* **Activity**
Transcribe the whole listing without a single picture.

::: Data block

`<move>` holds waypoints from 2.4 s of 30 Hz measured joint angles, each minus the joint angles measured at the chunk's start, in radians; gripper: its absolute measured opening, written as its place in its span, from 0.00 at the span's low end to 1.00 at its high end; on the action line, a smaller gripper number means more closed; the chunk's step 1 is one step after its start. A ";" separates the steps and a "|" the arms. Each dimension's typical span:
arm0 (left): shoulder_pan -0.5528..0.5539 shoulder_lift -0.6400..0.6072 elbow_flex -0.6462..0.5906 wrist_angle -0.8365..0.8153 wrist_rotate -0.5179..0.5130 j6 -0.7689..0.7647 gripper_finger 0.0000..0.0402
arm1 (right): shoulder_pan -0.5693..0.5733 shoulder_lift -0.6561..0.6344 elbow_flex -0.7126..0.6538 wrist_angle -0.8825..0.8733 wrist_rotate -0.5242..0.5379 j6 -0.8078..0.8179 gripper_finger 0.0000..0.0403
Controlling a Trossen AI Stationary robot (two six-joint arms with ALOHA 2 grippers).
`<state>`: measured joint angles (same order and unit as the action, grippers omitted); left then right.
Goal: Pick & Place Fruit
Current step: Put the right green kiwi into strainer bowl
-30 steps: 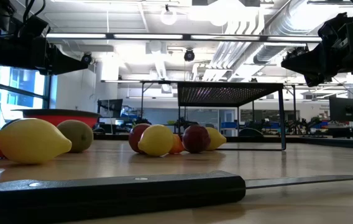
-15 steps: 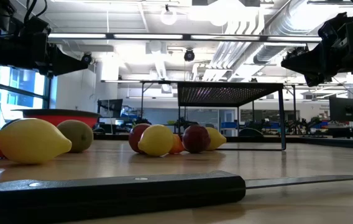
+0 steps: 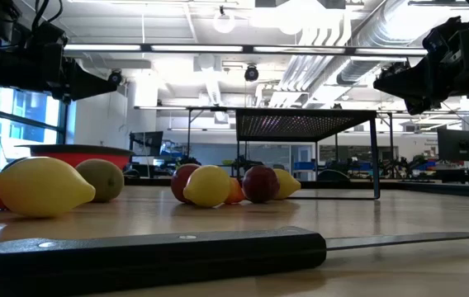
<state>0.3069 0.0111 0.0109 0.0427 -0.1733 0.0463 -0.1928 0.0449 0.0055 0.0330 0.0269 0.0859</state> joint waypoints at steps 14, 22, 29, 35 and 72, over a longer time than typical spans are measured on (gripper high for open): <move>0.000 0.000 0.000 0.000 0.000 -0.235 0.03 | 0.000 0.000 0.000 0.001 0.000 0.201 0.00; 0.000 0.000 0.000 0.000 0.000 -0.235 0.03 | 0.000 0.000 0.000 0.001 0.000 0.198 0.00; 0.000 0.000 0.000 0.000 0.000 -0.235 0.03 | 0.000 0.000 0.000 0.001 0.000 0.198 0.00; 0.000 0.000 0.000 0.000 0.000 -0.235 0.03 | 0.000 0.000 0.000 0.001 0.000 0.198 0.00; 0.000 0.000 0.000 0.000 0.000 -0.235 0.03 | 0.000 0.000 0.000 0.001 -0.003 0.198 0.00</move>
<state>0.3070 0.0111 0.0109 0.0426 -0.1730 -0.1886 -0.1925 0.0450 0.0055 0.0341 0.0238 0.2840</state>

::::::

* **Result**
`<move>` holds waypoints from 2.4 s of 30 Hz measured joint angles, each minus the joint angles measured at the chunk's start, in radians; gripper: its absolute measured opening, written as its place in its span, from 0.00 at the span's low end to 1.00 at its high end; on the action line, a smaller gripper number means more closed; the chunk's step 1 is one step after its start. A ";" separates the steps and a "|" the arms. Each dimension's typical span:
arm0 (left): shoulder_pan -0.5528..0.5539 shoulder_lift -0.6400..0.6072 elbow_flex -0.6462..0.5906 wrist_angle -0.8365..0.8153 wrist_rotate -0.5179..0.5130 j6 -0.7689..0.7647 gripper_finger 0.0000..0.0402
arm1 (right): shoulder_pan -0.5693..0.5733 shoulder_lift -0.6561..0.6344 elbow_flex -0.7126..0.6538 wrist_angle -0.8825..0.8733 wrist_rotate -0.5242..0.5379 j6 -0.8078..0.8179 gripper_finger 0.0000..0.0403
Controlling a Trossen AI Stationary robot (two six-joint arms with ALOHA 2 grippers).
`<state>`: measured joint angles (same order and unit as the action, grippers omitted); left then right.
Goal: Pick & Place Fruit
Current step: Put the right green kiwi into strainer bowl
-30 steps: 
-15 steps: 
+0 steps: 
<state>0.3069 0.0111 0.0109 0.0427 -0.1733 0.0463 -0.1928 0.0449 0.0055 0.0330 0.0269 0.0859</state> joint waypoints at steps 14, 22, 29, 35 and 72, over a longer time than typical spans are measured on (gripper high for open): <move>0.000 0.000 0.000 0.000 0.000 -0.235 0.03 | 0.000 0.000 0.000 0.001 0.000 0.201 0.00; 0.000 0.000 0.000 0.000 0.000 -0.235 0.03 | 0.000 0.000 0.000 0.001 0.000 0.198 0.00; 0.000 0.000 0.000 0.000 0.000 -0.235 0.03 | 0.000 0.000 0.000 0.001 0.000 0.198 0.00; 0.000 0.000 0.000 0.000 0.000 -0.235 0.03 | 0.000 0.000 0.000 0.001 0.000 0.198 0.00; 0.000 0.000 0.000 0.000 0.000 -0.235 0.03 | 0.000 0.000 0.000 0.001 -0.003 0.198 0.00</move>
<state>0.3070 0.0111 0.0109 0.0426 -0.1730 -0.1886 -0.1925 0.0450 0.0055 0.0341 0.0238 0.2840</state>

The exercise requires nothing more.